*DATA LISTING*.
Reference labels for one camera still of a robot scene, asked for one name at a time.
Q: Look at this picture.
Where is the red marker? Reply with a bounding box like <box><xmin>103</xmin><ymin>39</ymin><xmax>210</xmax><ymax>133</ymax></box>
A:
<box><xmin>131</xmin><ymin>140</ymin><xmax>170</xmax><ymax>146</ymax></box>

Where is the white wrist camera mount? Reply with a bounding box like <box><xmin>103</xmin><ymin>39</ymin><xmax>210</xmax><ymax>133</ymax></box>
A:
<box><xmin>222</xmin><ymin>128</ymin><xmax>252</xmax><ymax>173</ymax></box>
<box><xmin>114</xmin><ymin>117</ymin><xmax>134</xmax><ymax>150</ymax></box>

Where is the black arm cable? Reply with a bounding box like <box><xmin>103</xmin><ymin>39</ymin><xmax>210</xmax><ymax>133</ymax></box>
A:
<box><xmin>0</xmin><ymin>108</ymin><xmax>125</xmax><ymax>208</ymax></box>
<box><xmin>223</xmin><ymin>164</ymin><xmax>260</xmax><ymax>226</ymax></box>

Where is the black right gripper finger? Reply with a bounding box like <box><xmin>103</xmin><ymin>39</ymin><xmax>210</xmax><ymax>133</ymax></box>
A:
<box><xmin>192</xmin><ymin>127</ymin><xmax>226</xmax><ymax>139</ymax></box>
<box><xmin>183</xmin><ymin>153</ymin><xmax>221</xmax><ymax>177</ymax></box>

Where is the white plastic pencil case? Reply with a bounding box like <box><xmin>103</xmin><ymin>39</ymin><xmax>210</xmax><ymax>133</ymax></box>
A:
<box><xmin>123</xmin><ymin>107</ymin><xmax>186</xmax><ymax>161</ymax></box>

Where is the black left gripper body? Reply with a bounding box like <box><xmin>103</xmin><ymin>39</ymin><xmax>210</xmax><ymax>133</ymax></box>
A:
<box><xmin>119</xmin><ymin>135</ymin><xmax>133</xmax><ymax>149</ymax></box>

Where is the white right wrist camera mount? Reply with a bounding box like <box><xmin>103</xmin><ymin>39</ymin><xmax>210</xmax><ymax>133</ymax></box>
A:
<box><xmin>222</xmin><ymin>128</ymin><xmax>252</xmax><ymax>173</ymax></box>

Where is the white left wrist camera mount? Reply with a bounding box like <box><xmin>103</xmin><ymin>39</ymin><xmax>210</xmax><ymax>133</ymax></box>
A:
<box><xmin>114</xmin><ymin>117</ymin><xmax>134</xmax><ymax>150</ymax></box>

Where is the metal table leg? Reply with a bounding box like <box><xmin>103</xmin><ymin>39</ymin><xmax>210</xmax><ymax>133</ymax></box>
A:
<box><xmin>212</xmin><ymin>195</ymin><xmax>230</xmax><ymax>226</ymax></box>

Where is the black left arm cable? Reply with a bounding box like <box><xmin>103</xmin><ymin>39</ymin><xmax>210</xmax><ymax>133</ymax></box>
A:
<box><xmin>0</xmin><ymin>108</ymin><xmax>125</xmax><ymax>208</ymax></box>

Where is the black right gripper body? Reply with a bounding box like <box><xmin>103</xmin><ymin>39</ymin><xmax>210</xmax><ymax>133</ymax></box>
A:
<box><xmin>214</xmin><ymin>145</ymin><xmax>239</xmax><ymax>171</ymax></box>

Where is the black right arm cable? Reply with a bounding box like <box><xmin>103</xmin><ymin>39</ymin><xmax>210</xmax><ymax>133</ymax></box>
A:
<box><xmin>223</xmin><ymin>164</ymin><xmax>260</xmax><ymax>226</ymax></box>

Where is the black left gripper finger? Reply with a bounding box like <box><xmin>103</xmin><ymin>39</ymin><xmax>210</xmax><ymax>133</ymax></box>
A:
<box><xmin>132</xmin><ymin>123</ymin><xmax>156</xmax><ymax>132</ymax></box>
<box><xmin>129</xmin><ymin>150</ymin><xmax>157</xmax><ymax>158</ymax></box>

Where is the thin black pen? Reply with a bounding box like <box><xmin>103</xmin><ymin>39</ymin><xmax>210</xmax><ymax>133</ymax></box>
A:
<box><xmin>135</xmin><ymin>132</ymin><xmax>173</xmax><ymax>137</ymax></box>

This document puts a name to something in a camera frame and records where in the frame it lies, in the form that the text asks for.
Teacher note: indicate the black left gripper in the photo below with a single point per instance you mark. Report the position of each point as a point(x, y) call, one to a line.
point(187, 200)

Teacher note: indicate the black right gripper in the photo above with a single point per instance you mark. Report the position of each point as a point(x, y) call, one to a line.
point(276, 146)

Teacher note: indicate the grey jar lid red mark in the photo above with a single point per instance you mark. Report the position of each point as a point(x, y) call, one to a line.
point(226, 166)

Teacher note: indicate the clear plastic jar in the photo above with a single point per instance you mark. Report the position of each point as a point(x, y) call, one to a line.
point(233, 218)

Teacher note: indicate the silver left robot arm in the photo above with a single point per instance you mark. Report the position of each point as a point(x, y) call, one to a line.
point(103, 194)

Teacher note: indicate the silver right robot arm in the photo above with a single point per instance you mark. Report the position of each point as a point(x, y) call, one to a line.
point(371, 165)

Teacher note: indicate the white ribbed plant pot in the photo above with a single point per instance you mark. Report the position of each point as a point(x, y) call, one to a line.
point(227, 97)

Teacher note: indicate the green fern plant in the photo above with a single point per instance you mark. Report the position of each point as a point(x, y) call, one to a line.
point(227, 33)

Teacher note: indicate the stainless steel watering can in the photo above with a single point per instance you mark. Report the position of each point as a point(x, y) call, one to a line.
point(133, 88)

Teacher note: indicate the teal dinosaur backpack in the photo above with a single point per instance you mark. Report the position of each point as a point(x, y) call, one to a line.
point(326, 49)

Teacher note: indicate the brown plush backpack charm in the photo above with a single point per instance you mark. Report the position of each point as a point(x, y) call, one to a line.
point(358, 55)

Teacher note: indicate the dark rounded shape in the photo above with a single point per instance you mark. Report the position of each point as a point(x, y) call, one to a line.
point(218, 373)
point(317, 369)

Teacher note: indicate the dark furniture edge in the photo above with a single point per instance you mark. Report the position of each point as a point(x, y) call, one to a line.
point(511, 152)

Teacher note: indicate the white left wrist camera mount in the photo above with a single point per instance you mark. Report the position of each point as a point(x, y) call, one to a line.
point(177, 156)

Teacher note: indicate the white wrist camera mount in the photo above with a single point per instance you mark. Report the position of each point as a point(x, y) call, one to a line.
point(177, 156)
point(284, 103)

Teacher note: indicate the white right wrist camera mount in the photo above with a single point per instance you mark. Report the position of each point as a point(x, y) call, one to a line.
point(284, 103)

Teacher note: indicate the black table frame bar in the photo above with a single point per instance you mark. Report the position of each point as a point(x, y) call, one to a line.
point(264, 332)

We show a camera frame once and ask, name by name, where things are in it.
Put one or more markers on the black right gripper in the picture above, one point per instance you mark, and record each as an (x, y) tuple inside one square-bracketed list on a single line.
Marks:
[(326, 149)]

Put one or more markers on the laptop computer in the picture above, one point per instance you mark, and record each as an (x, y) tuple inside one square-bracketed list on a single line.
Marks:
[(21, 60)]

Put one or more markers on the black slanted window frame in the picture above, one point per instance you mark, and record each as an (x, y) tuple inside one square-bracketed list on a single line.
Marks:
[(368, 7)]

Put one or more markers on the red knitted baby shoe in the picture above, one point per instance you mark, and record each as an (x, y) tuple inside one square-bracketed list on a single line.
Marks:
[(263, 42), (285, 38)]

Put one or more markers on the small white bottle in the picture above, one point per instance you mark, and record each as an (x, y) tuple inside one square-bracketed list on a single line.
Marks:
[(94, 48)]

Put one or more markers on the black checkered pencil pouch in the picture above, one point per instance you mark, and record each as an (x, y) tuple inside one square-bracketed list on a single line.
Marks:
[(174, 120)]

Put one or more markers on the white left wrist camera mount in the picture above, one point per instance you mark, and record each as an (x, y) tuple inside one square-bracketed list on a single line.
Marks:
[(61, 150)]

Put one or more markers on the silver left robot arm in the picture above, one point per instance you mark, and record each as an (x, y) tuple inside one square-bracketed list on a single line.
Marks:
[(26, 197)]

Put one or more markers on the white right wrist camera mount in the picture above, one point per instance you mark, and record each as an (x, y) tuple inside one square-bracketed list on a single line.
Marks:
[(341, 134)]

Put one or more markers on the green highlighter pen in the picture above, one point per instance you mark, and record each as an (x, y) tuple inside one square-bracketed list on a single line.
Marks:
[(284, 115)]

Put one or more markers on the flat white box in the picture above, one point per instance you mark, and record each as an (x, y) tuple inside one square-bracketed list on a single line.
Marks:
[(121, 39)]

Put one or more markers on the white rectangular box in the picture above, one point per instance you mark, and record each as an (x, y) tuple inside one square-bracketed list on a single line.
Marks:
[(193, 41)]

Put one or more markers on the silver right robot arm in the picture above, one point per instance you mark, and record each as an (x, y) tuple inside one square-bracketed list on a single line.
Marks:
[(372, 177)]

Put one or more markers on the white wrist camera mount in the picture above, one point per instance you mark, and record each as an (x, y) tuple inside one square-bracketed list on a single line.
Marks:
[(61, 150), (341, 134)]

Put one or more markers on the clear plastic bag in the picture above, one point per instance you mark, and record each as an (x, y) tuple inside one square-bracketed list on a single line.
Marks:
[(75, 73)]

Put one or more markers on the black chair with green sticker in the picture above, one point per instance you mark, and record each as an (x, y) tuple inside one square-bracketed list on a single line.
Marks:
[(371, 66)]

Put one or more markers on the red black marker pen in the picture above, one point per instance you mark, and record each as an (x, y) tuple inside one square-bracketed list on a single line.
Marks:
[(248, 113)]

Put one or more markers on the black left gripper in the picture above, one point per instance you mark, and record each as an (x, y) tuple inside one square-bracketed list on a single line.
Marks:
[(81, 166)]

*PROBLEM DETAILS*. For the word "cable", go through the records and show each line that carries it.

*ANSWER TO THE PROBLEM*.
Where is the black arm cable? Reply with a bounding box like <box><xmin>103</xmin><ymin>39</ymin><xmax>210</xmax><ymax>133</ymax></box>
Where is the black left arm cable? Reply with a bounding box like <box><xmin>103</xmin><ymin>39</ymin><xmax>210</xmax><ymax>133</ymax></box>
Where is the black right arm cable? Reply with a bounding box like <box><xmin>103</xmin><ymin>39</ymin><xmax>210</xmax><ymax>133</ymax></box>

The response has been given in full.